I’ve heard this word and may have even said it once or twice, but I’ve never written it and today it came up in my Toastmasters meeting. I’m writing this late – very late – to meet my word-a-day requirement and put in the work. I’ll do some make up work tomorrow as penance.
“We do know that “highfalutin” is an American coinage and first appeared in the mid-1800s. “Highfalutin” was one of a number of popular epithets of the day, including “stuffed shirt” and “stuck-up,” with which 19th century Americans expressed their disrespect for those who flaunted their wealth and power.
While the origin of “highfalutin” may be a mystery, there are two generally accepted hunches, either of which might be true. The “high” in “highfalutin” is almost certainly our common adjective, signifying either physical height or, figuratively, magnitude.
Some authorities suggest that the “falutin” in “highfalutin” is a modification of “fluting,” meaning to play a flute or produce sounds similar to those made by a flute. Perhaps, goes this theory, “highfalutin” was inspired by the airy, delicate speech tones of hoity-toity rich folks. There’s no evidence to support this theory, but it’s not implausible.

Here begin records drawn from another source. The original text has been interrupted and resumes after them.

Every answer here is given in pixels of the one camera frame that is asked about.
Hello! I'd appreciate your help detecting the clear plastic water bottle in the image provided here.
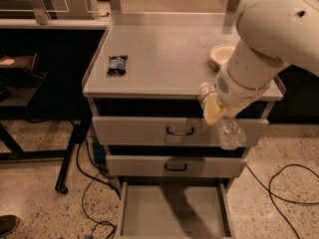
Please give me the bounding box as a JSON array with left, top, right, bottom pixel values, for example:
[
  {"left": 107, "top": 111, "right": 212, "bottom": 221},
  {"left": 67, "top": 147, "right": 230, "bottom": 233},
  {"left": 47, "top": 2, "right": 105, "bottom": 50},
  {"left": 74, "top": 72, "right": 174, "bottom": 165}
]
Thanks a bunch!
[{"left": 198, "top": 83, "right": 246, "bottom": 150}]

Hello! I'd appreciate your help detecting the grey bottom drawer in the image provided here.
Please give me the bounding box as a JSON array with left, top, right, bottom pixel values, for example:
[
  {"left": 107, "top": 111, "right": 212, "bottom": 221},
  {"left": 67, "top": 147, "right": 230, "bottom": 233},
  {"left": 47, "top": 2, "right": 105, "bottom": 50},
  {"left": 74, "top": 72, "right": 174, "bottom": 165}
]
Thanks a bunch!
[{"left": 115, "top": 182, "right": 235, "bottom": 239}]

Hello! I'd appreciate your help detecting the grey drawer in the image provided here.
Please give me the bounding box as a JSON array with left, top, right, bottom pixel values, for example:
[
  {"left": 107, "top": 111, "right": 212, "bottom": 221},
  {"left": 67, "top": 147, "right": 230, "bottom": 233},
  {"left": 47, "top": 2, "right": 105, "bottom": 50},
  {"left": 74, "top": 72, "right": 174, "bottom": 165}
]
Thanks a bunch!
[
  {"left": 107, "top": 155, "right": 246, "bottom": 178},
  {"left": 93, "top": 117, "right": 268, "bottom": 146},
  {"left": 115, "top": 182, "right": 235, "bottom": 239}
]

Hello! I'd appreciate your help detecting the dark shoe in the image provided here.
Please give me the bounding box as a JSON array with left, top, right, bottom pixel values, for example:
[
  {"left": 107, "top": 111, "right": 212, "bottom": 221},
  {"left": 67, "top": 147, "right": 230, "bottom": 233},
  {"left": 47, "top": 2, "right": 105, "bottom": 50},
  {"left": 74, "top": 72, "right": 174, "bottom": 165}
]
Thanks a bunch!
[{"left": 0, "top": 215, "right": 19, "bottom": 238}]

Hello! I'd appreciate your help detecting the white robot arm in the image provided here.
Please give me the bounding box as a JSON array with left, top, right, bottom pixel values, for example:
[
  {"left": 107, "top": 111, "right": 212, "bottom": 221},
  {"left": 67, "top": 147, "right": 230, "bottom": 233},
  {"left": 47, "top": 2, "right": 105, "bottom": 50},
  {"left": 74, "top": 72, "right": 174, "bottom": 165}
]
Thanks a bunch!
[{"left": 199, "top": 0, "right": 319, "bottom": 125}]

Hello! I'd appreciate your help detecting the grey drawer cabinet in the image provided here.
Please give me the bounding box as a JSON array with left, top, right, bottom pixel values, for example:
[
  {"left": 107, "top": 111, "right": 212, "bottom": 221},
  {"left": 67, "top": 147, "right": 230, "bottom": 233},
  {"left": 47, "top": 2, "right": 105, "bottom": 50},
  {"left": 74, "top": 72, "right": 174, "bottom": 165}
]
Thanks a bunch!
[{"left": 81, "top": 11, "right": 287, "bottom": 239}]

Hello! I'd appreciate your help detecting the black floor cable left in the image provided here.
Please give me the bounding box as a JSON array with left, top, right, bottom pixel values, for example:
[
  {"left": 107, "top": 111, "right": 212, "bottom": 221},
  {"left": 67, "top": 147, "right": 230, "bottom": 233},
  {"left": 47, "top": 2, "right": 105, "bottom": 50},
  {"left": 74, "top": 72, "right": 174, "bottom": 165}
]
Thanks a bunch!
[{"left": 75, "top": 134, "right": 122, "bottom": 239}]

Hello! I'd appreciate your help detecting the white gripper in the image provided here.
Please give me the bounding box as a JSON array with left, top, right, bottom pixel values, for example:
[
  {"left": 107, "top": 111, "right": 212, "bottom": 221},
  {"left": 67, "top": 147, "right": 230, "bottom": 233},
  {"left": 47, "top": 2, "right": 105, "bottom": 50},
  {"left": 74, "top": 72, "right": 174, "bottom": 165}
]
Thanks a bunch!
[{"left": 203, "top": 64, "right": 270, "bottom": 125}]

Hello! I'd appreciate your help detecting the black table frame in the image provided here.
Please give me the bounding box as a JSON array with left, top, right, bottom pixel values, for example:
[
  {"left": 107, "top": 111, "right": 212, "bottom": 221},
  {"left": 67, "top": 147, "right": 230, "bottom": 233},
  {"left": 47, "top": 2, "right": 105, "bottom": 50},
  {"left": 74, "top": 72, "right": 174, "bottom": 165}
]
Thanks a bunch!
[{"left": 0, "top": 53, "right": 93, "bottom": 195}]

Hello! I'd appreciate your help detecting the grey middle drawer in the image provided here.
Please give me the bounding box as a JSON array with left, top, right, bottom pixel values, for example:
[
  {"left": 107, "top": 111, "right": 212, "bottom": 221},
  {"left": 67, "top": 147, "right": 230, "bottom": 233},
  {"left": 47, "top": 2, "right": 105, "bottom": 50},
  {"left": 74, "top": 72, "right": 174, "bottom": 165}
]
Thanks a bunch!
[{"left": 107, "top": 155, "right": 246, "bottom": 178}]

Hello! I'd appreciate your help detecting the black power adapter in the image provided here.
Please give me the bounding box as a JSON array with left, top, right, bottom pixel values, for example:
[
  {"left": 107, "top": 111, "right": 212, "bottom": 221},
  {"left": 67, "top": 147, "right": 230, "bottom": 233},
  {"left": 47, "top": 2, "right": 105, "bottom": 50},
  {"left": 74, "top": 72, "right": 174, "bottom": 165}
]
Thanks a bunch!
[{"left": 92, "top": 141, "right": 106, "bottom": 164}]

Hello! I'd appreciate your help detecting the grey top drawer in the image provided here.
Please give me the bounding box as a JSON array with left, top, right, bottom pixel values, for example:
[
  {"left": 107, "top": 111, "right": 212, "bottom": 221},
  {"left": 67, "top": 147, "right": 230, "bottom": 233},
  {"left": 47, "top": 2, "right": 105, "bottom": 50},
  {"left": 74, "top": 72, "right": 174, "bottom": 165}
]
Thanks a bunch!
[{"left": 93, "top": 117, "right": 268, "bottom": 146}]

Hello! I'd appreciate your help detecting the dark blue snack bar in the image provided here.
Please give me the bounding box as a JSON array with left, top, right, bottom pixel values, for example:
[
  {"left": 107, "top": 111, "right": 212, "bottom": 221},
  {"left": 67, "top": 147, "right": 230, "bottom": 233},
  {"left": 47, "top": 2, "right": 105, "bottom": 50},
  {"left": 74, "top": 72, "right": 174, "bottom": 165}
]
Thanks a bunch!
[{"left": 107, "top": 55, "right": 128, "bottom": 76}]

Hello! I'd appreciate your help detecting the white paper bowl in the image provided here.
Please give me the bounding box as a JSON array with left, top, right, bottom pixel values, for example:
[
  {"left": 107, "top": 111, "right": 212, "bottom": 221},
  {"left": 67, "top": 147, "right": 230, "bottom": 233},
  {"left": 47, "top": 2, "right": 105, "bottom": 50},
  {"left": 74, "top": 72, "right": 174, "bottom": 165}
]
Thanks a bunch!
[{"left": 208, "top": 44, "right": 235, "bottom": 72}]

The other popular theory traces the “falutin” to “flying” or “flown,” making “highfalutin” the equivalent of “high-flown,” meaning “exaggerated” or “elevated.” What makes this theory the more plausible of the two is the fact that “high-flown” has been used as an adjective meaning “extravagant or bombastic” since the mid-1600s (“Sentiments, which are occasionally too high-flown and overstrained, 1784), so this theory is actually grounded in an existing idiom.